Радушно принять позднюю, последнюю юность он и не помышлял. Не считал такую ностальгию ни возможной, ни, по-видимому, желательной. Яркий, ясный зимний свет в самом конце жизни заливает влюбленного. И тем не менее его греет все. Лучше вообще держаться подальше от авторитета грамотеев. Если то, что, очевидно, произошло, смешно, почему бы не посмеяться вместе? Разве на небесах не смеются? На каждой ступени ведущей туда лестницы?

Признаться, поздние страсти мне претят. Вторая весна, как называют такое состояние, не делает стариков молодыми. В большинстве своем они производят даже более жалкое впечатление, чем раньше. И все же, подумал я, когда история разойдется, аплодисментов ему не будет.

Не собираюсь делать вид, будто всю неделю больше ни о чем не думал. Я посмотрел постановку «Богемы», открывшую природу людей искусства. Это, оказывается, кучка обдолбанных лузеров. Рудольф все время кашлял, а Мими читала газету. При виде падающих на пол листов бумаги я погрузился в мысли, от которых не придет в отчаяние лишь очень сильный духом человек. Я написал письма в Палермо, Дрезден и Ансбах. В продаже наконец появились гранаты, и я сразу сделал запас. После долгого перерыва поел мяса, чудесную нежную говядину, импортируемую из Латинской Америки. Перед девушкой, помогавшей мне снять пальто и упрятавшей его в гардероб, лежала раскрытая книга под названием «Любовь не любит проигрывать». Читая – а я не прочь почитать по вечерам, проводимым в одиночестве, – я снова думал о Суворине. Да и как не думать, видя следующие строки: «Если человек идет не в ногу со своими, возможно, он слышит другой барабан. Пусть идет к музыке, которую слышит, хотя бы медленной и далекой».

Кстати, о чтении. С Сувориным можно было обмениваться. Он знал своих русских. Любил их больше, чем своих композиторов.

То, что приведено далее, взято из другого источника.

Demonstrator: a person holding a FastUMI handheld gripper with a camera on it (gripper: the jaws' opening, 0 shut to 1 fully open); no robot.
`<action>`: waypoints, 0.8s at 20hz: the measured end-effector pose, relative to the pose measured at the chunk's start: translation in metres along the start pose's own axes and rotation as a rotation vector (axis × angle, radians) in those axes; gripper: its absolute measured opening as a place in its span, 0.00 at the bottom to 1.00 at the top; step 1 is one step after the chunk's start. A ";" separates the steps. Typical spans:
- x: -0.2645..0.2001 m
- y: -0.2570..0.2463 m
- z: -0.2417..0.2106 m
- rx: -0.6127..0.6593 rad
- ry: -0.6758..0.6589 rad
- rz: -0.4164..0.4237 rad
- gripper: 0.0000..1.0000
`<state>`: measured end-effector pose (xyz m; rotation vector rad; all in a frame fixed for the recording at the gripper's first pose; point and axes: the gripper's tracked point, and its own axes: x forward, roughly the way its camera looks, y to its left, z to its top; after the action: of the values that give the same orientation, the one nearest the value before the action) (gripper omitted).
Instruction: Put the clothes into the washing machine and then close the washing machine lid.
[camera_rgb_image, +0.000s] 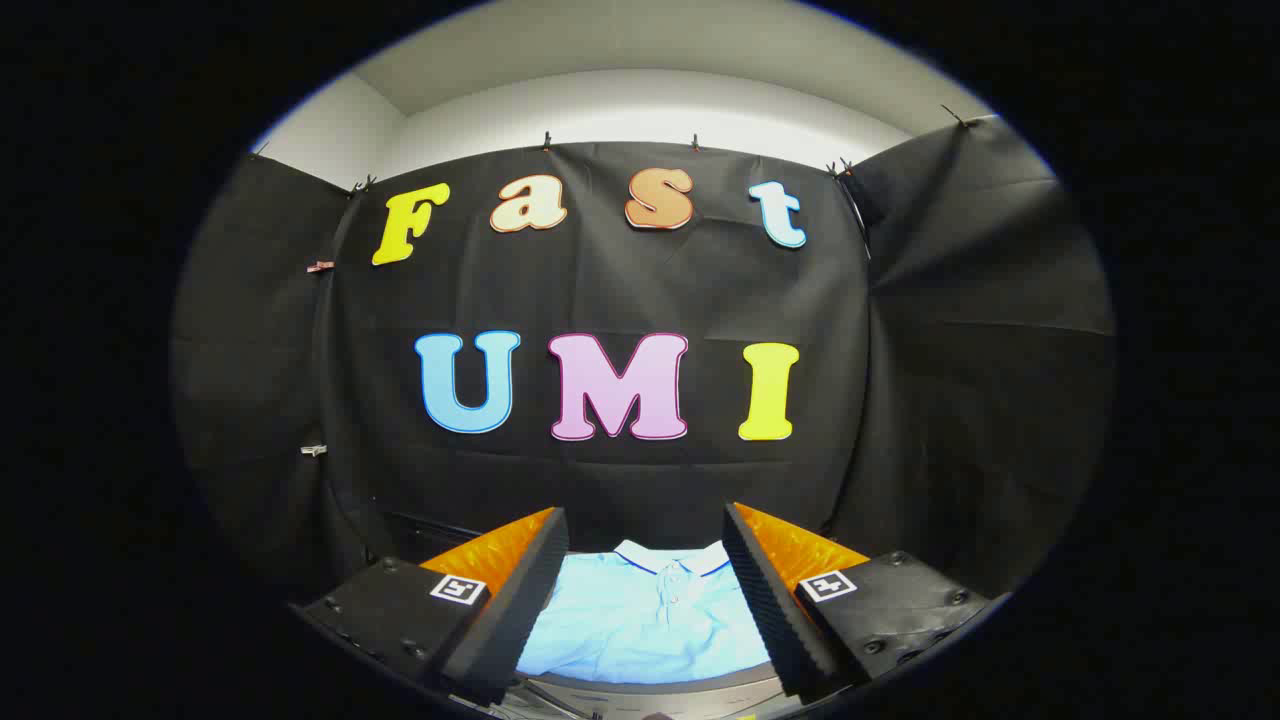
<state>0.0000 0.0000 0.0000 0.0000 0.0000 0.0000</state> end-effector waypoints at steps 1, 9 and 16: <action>0.000 0.000 0.000 -0.002 0.000 0.001 0.98; -0.001 0.000 0.003 -0.001 -0.002 0.003 0.98; -0.002 -0.005 0.002 -0.003 0.004 -0.001 0.98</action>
<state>-0.0024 -0.0050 0.0024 -0.0028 0.0041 -0.0012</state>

Любил глубокие карманы, они полезны, в них можно положить томик с рассказами или стихами, чтобы всегда был под рукой.

А тут вдруг полюбил что-то маленькое, удобное и сложное? Не знаю почему, но, слыша такое описание, я невольно думаю о молодых азиатках, которых в Вене полно. Кто не теряется на улицах красных фонарей, учится музыке. Разве невозможно, чтобы старый одинокий мужчина, разительно отличающийся от обычного старого одинокого мужчины, полюбил свою ученицу? Или она его? Почему нет? Ничего нельзя исключать. Мне кажется вероятнее, что она в него влюбилась. Повод найдется. Большой талант, с инструментальной точки зрения все на месте, крепкая нервная система, приятно посмотреть, по сути, еще ребенок, а в ее глазах именно это придает истории сложности. Да, под таким углом, пожалуй, звучит правдоподобно. Раз она ненароком подслушала, что игре ее, мол, не хватает зрелости, если не глубины. С тех пор и дня не проходит, чтобы она об этом не думала. Она страдает. У меня нет глубины. Теперь она сама понимает. Глубины не хватает. Глубина, как и музыка, расцвечена красками, которых она не слышит. Не слышит тишины, жуткой, волнующей людей тишины глубин. Готовая на любые жертвы, готовая даже отказаться от разумного питания, она вообще перестает говорить, пока производимое ею молчание не начинает пугать ее самое. Она пугает и приехавших издалека родителей. Больше всего их удивляет черное постельное белье, черное, как лак рояля. Ее объяснений, что чернота связана с глубиной ночного отдыха, они не понимают, не верят. Мать можно успокоить Моцартом, отца – объятиями.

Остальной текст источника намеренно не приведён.